GoLocal takes a look at the counties in New England that had the highest per-capita contributions in the 2012 election cycle -- and talked with experts about what that meant for those areas in New Engand, as well as the candidates.
24. Cheshire County, NH
Contributions, per capita, 2012: $9.88
Total contributions: $759,209
Cheshire is one of the five original counties in New Hampshire and was founded in 1771. The highest point in Cheshire County is located at the top of Mount Monadnock, which was made famous by the poets Ralph Waldo Emerson and Henry David Thoreau.
21. Hampshire County, MA
Contributions, per capita, 2012: $10.41
Total contributions: $1,664,077
Hampshire County has a total area of 545 square miles and is located in the middle of Massachusetts.
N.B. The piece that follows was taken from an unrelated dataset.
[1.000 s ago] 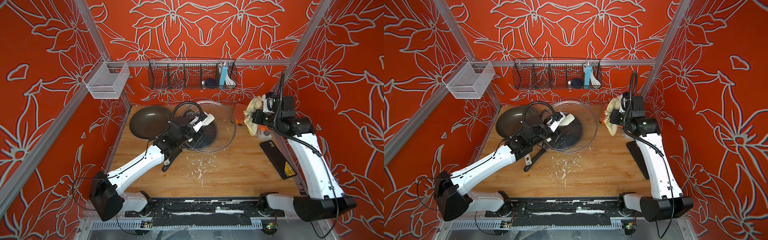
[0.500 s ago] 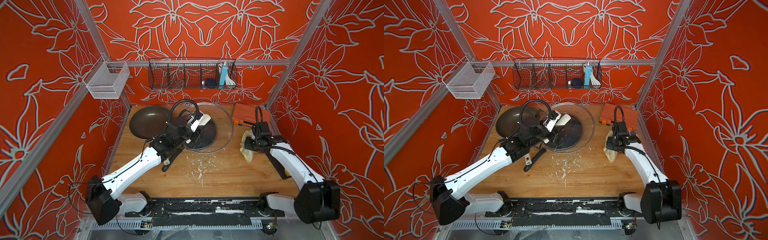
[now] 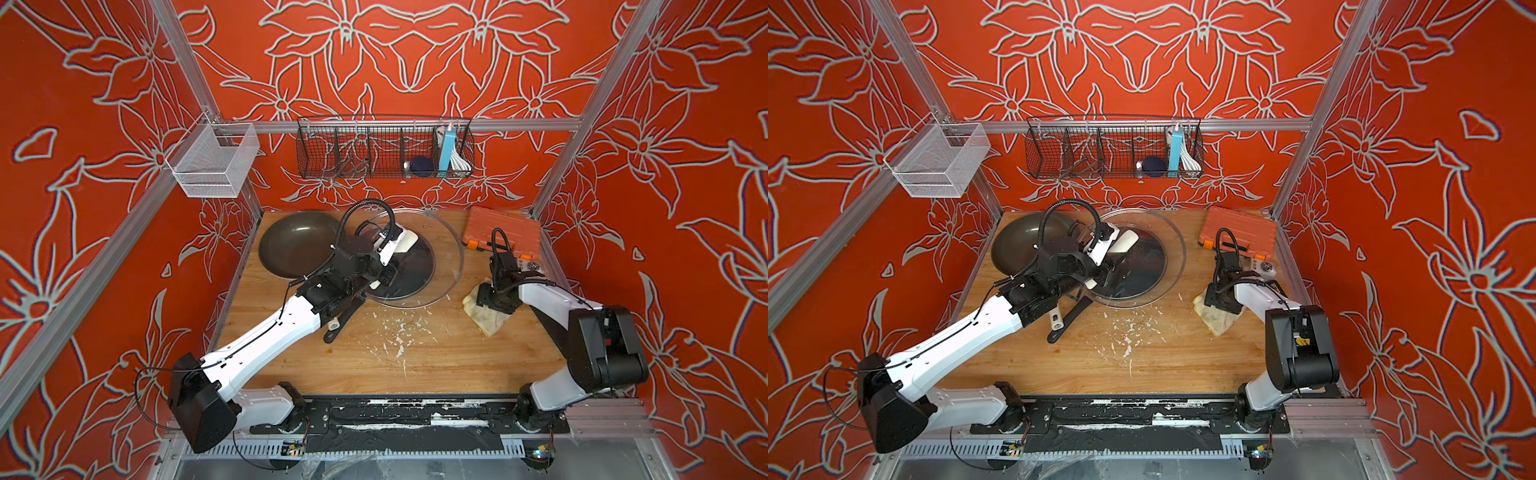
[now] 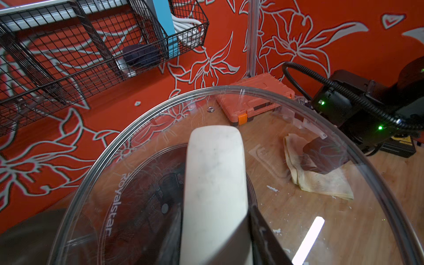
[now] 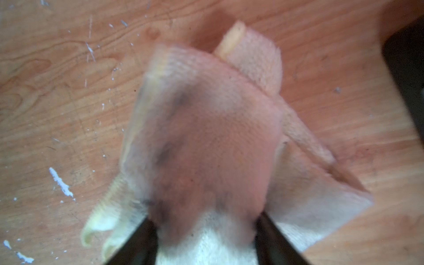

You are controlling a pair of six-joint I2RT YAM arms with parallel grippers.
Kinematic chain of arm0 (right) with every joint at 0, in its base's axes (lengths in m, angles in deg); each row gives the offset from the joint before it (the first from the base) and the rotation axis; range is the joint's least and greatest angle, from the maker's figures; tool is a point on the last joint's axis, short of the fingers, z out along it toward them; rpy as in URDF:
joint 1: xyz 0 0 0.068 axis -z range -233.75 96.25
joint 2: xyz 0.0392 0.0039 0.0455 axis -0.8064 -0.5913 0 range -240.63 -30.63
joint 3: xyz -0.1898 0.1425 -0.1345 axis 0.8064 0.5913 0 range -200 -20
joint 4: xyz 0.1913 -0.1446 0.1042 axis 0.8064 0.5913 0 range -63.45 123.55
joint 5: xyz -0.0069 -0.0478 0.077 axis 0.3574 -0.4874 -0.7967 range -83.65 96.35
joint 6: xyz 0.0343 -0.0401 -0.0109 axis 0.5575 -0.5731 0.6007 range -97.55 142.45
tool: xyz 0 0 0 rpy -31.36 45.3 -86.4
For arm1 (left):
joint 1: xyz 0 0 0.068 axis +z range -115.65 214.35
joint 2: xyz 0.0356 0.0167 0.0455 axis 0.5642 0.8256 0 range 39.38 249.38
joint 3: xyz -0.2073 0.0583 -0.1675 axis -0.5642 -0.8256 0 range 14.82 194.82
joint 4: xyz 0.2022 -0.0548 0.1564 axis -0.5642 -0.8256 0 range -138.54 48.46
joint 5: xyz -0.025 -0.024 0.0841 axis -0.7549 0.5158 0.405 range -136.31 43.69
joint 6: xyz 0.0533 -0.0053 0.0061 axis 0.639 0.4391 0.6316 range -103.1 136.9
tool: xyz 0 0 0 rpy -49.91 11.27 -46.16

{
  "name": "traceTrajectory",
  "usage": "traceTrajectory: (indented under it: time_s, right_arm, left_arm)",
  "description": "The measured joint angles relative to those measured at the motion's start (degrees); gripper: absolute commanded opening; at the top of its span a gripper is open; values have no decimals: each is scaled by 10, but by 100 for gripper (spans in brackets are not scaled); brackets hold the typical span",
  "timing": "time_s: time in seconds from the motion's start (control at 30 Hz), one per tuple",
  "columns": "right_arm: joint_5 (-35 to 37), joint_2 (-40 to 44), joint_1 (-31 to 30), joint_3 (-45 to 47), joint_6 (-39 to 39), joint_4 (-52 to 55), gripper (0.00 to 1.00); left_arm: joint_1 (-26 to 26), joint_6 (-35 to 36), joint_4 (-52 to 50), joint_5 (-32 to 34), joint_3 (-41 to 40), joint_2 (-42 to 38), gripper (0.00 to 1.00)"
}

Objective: Wipe the pot lid with a cloth
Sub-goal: Place the cleaning item at the center of the board.

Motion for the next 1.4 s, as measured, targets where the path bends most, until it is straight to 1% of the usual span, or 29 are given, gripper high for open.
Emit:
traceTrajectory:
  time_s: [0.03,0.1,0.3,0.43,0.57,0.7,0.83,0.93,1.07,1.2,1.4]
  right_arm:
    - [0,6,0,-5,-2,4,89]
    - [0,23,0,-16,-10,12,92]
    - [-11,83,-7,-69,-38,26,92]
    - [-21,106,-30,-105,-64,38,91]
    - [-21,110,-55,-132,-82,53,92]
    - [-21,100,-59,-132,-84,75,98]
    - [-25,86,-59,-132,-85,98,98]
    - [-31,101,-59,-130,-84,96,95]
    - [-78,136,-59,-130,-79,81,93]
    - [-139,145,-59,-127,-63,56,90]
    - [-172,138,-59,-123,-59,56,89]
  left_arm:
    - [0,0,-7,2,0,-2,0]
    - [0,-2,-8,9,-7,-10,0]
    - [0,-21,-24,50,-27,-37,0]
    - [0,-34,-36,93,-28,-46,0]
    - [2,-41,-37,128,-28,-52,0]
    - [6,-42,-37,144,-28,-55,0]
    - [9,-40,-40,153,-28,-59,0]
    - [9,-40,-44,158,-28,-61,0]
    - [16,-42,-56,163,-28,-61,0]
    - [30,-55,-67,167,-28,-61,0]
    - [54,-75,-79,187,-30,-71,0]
Hampshire County is also the only county to be surrounded in all directions by other Massachusetts counties.
20. Barnstable County, MA
Contributions, per capita, 2012: $10.90
Total contributions: $2,348,541
Barnstable County was founded in 1685 and has three national protected areas. Cape Cod National Seashore is the most famous protected area within Barnstable County and brings in a high amount of tourists every year.
19. Berkshire County, MA
Contributions, per capita, 2012: $12.49
Total contributions: $1,624,400
Berkshire County is located on the western side of Massachusetts and borders three different neighboring states. Originally the Mahican Native American Tribe inhabited Berkshire County up until the English settlers arrived and bought the land in 1724.
18. Essex County, MA
Contributions, per capita, 2012: $13.22
Total contributions: $9,991,201
Essex is located in the northeastern part of Massachusetts and contains towns such as Salem, Lynn, and Andover. Essex was founded in 1643 and because of Essex historical background, the whole county has been designated as the Essex National Heritage Area.
15. Addison County, VT
Contributions, per capita, 2012: $15.49
Total contributions: $569,299
Located on the west side of Vermont, Addison County has a total area of 808 square miles. Addison's largest town is Middlebury, where the Community College of Vermont and Middlebury College are located.
11. Bristol County, RI
Contributions, per capita, 2012: $20.91
Total contributions: $1,027,472
Bristol County has a population of 49,144 and is the third smallest county in the United States. Bristol County was originally apart of Massachusetts, but was transferred to Rhode Island in 1746.
10. Grafton County, NH
Contributions, per capita, 2012 :$20.95
Total contributions: $1,868,739
With a population of 89,181, Grafton County is the second largest county in New Hampshire. Home of New Hampshire’s only national forest, White Mountain National Forest takes up about half of Grafton’s total area
7. Middlesex County, MA
Contributions, per capita, 2012: $32.81
Total contributions: $50,432,154
Middlesex County has a population of 1,503,085 and has been ranked as the most populous county in New England. The county government was abolished in 1997, but the county boundaries still exists for court jurisdictions and other administrative purposes.
6. Nantucket County, MA
Contributions, per capita, 2012: $33.41
Total contributions: $344,021
Nantucket County consists of a couple of small islands and is a major tourist destination in Massachusetts. Normally Nantucket has a population of 10,298, but during the summer months the population can reach up to 50,000.
4. Dukes County, MA
Contributions, per capita, 2012: $36.32
Total contributions: $618,960
Consisting of Martha’s Vineyard and the Elizabeth Islands, Dukes County is one of Massachusetts’ top vacation spots. Originally Dukes County was apart New York, however it was transferred to Massachusetts on October 7, 1691.
3. Suffolk County, MA
Contributions, per capita, 2012: $40.73
Total contributions: $30,323,537
Suffolk County has a population of 744,426 and contains Massachusetts’s largest city, Boston. Although Suffolk’s county government was abolished in the late 1900’s, it still remains as a geographic area.